Записки юного синоптика - страница 32




В аудитории


С пятницы на субботу заступили в караул. В воскресенье в стране отмечался Всесоюзный день лыжника. Как и всё училище, мы встали на лыжи и пробежали десятикилометровую дистанцию. Результаты остались нам неизвестны. В понедельник лыжная гонка была уже только для роты, снова 10 км. После неё – бегом в казарму, сдали лыжи, заступили в гарнизонный караул, опять охраняли «губу».

Сегодня вывесили результаты гонки. Оказывается, что я пробежал за 52 минуты 54 сек., что соответствует нормативу I степени военно-спортивного комплекса и совсем немного (меньше минуты) не дотягивает до III спортивного разряда по лыжам. И это на наших «дровах»!

Сотсков по непонятной причине – в гневе, рвёт и мечет. Это коснулось и меня – не отпускает на литературное объединение. Кстати, там скука смертная. Все курсанты, а нас шесть человек – как бы «поэты». Но стихи пишут полтора человека, остальные появляются здесь через раз, да и то лишь для того, чтобы просто посидеть. Приходится мне к каждому заседанию «выдавать» очередное творение, так как все ветераны-фронтовики объединения – прозаики-мемуаристы. Пишут, по-моему, ещё о своих кавалеристских походах с Семёном Михайловичем Будённым.

15 марта 1982 года

Учеба идёт стабильно, без «хвостов». Появилась новая интересная дисциплина – «Военная психология и педагогика». Преподаватель говорит, что её наличие в нашем дипломе, наряду с другими дисциплинами, позволит при необходимости будущую офицерскую выслугу лет зачесть, как годы педагогического стажа.

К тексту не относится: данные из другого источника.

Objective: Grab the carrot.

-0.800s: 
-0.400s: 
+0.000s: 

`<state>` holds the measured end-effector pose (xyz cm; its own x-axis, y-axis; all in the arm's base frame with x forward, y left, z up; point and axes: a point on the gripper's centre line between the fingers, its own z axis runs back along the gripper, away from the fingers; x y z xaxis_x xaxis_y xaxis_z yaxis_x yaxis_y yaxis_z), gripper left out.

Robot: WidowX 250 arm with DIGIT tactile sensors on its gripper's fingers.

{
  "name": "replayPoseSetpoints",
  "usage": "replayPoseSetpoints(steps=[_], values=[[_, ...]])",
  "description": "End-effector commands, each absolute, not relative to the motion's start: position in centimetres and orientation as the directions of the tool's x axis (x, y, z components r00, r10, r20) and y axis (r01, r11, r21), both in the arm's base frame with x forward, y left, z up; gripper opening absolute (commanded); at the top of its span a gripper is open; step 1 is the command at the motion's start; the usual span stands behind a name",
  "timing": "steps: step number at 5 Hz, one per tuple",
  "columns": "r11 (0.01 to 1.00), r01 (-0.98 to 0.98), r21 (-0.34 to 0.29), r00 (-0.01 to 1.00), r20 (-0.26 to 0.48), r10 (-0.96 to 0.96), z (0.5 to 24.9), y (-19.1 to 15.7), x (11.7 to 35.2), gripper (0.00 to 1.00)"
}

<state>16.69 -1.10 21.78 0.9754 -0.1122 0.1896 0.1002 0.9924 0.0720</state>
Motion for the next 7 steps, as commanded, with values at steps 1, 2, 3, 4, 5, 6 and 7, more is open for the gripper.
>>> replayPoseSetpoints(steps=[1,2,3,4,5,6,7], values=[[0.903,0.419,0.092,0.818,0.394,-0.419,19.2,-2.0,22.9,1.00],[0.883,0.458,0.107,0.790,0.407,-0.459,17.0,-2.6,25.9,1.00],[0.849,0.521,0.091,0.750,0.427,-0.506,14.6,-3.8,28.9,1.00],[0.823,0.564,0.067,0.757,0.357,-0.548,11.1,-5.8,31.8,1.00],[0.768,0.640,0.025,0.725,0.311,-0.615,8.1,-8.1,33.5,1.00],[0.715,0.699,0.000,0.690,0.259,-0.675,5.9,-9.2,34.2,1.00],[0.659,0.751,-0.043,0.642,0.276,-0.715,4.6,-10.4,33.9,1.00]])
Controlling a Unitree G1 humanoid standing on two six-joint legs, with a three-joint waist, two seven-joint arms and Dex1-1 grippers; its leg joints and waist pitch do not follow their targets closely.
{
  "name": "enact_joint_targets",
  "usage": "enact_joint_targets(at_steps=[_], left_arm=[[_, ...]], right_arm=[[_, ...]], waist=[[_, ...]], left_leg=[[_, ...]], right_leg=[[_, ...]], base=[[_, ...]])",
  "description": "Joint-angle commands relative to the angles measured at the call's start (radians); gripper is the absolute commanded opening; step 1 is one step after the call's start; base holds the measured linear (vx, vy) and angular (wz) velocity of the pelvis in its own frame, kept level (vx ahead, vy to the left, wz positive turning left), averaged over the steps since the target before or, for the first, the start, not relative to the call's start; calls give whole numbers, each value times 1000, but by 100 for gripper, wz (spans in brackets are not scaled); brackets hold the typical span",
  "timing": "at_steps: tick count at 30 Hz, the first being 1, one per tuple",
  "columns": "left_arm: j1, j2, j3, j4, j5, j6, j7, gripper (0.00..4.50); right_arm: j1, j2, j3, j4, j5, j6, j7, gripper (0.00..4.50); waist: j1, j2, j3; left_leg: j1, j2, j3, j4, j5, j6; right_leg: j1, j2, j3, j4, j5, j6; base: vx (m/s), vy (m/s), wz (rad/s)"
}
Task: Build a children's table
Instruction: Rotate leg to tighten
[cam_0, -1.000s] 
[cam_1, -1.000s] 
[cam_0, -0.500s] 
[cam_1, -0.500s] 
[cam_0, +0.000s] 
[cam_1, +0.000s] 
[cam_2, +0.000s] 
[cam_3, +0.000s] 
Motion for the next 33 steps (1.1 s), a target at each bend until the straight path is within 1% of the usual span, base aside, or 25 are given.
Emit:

Вчера, в воскресенье, как члены литературного объединения выступали перед курсантами недавно созданного Воронежского высшего военного инженерного училища радиоэлектроники. Наша делегация была представлена несколькими ветеранами и двумя молодыми поэтами. При этом я прочитал несколько своих стихов:


Читаю свои стихи, но в своей казарме и перед знакомой аудиторией


Ковыль
В разливе буйном сини
Волнуется ковыль,
Как серебристый иней –
На нём столетий пыль.
Он в землю врос, как стрелы
С отливами свинца,
И нет ему предела,
Как полю – нет конца.
Впитал здесь каждый камень
Былинный аромат.
…Усиленный веками,
Звенит о щит булат.
И вновь: копыт смятенье
Вытаптывает круг.
Стрел злобное шипенье
Посмертным станет вдруг.
А конь, кося пугливо,
Хрипит под седоком,
Расплесканная грива
Трепещет под клинком.
Гарь раздирает солнца
Запёкшийся мазок –
Убитого тевтонца
Разрубленный висок.
Крик заглушает стоны,
Что обращёны ввысь.
Два образа с иконы
Над полем вознеслись.
Они полны печали.
Казалось, сквозь века
Их нимбы отражали
Кровавый цвет клинка.
И пел Младенца голос,
А может, пел ковыль.
На молодую поросль
Веков ложилась пыль.
* * *
Осень устало кружит над городом:
Дождь листопадный – с ветром и холодом.
В шорохах листьев – невнятные речи,
О расставаньи они, не о встрече.
Сквер, посеревший в бесцветной печали,
Даже деревья, казалось, скучали.
В арке напротив, в неоновом свете –
Девочка в джинсах и мальчик в вельвете,
Тихо стояли и слушали чутко.
Ветер над сквером рыдал, как малютка.
Акселерации мудрые дети –
Девочка в джинсах и мальчик в вельвете.
Всё понимали, но всё ль принимали?
Чувства светлели в осенней печали.
Молча склонился Ромео к Джульетте –
К девочке в джинсах тот мальчик в вельвете.
И расступались зданий громады,
Ветер не плакал, а пел серенады.
Двое их было на целой планете –
Девочка в джинсах и мальчик в вельвете.

Миша Борисов рассказал, как много ему даёт литобъединение (конечно, много – еженедельно 1–2 выхода в город). После выступления подошли несколько курсантов и у меня как у маститого поэта стали спрашивать советы по стихосложению. Прикольно!